Your instructions: In the entries below, find every line with the string "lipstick" and copy it.

Stored entries:
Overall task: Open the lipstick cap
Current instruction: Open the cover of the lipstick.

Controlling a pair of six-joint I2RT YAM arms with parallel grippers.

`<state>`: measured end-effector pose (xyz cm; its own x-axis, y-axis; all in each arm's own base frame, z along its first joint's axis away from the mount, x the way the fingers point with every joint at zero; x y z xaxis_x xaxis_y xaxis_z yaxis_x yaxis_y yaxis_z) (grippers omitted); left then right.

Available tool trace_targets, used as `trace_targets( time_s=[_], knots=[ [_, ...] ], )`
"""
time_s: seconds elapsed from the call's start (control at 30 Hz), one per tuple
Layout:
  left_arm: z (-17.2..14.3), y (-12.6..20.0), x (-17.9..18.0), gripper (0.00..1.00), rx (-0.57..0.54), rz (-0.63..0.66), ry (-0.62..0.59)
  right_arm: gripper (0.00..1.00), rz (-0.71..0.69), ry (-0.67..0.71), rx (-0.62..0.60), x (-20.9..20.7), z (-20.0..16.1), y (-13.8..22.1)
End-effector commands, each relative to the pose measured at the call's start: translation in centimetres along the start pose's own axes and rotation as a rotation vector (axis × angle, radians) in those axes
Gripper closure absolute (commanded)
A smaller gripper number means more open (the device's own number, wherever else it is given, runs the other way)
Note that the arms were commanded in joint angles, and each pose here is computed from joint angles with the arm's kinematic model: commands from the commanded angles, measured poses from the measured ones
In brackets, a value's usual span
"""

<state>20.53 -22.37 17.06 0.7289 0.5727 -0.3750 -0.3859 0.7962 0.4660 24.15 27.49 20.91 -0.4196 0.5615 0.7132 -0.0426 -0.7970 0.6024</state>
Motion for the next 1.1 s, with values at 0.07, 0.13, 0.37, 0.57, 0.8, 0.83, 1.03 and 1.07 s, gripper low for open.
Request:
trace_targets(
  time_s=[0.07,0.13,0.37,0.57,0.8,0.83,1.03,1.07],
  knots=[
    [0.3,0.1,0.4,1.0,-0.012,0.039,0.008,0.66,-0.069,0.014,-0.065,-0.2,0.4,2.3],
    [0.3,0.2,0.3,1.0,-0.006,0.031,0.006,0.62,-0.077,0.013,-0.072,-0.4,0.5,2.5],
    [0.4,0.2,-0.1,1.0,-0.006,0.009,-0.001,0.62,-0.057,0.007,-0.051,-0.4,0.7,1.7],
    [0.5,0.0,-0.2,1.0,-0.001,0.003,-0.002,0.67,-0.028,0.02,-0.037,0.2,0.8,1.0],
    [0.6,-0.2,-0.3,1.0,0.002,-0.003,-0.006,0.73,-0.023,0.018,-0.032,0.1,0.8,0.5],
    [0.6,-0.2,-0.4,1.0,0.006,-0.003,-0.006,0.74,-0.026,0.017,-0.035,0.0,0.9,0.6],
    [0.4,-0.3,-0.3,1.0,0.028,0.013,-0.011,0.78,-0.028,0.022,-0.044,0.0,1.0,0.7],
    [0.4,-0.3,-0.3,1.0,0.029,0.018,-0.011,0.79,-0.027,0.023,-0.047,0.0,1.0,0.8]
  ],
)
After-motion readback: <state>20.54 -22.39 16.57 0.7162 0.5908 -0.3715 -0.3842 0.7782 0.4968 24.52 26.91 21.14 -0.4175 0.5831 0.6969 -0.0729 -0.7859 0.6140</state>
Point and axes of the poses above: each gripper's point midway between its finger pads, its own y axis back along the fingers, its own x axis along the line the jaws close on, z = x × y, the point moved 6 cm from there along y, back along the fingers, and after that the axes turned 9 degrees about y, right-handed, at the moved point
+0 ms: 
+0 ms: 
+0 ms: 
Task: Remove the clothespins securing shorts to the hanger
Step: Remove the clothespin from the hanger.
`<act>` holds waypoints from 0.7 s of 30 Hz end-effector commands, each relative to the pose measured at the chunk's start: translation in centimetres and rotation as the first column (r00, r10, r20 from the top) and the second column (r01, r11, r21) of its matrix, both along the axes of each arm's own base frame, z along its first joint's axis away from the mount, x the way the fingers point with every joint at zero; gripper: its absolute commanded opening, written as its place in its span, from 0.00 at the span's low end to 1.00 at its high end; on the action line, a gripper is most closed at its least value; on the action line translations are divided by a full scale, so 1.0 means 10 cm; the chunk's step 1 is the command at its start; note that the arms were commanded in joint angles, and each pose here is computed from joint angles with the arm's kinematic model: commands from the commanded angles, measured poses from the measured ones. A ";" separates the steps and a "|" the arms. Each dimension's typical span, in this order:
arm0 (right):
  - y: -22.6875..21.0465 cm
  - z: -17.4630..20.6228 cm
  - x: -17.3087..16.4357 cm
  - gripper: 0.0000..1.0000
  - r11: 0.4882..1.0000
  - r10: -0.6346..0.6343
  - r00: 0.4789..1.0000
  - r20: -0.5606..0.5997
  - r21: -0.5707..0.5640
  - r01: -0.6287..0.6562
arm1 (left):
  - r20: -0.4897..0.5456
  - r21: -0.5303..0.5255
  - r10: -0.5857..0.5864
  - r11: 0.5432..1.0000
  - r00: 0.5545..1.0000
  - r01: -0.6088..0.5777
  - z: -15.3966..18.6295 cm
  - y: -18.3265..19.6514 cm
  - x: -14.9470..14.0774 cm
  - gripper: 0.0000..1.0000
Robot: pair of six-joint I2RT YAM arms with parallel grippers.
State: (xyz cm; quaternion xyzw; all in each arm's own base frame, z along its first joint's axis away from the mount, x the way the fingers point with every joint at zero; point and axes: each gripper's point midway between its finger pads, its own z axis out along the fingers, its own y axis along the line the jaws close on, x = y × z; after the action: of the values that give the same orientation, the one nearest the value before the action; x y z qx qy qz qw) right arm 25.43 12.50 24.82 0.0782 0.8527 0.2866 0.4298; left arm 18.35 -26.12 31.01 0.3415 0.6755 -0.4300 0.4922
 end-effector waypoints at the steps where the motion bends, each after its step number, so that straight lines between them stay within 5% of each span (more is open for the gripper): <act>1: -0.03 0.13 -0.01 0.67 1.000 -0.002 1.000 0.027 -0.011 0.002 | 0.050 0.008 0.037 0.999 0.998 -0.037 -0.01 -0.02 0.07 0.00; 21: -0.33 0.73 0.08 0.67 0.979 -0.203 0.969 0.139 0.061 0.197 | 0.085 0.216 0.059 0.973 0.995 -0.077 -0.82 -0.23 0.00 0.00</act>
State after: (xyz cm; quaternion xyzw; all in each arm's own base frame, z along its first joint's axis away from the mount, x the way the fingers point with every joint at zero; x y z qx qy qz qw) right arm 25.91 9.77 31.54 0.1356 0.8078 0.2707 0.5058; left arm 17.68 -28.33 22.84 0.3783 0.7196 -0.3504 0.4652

Result of this exercise:
Overall task: Open the lipstick cap
Current instruction: Open the cover of the lipstick.

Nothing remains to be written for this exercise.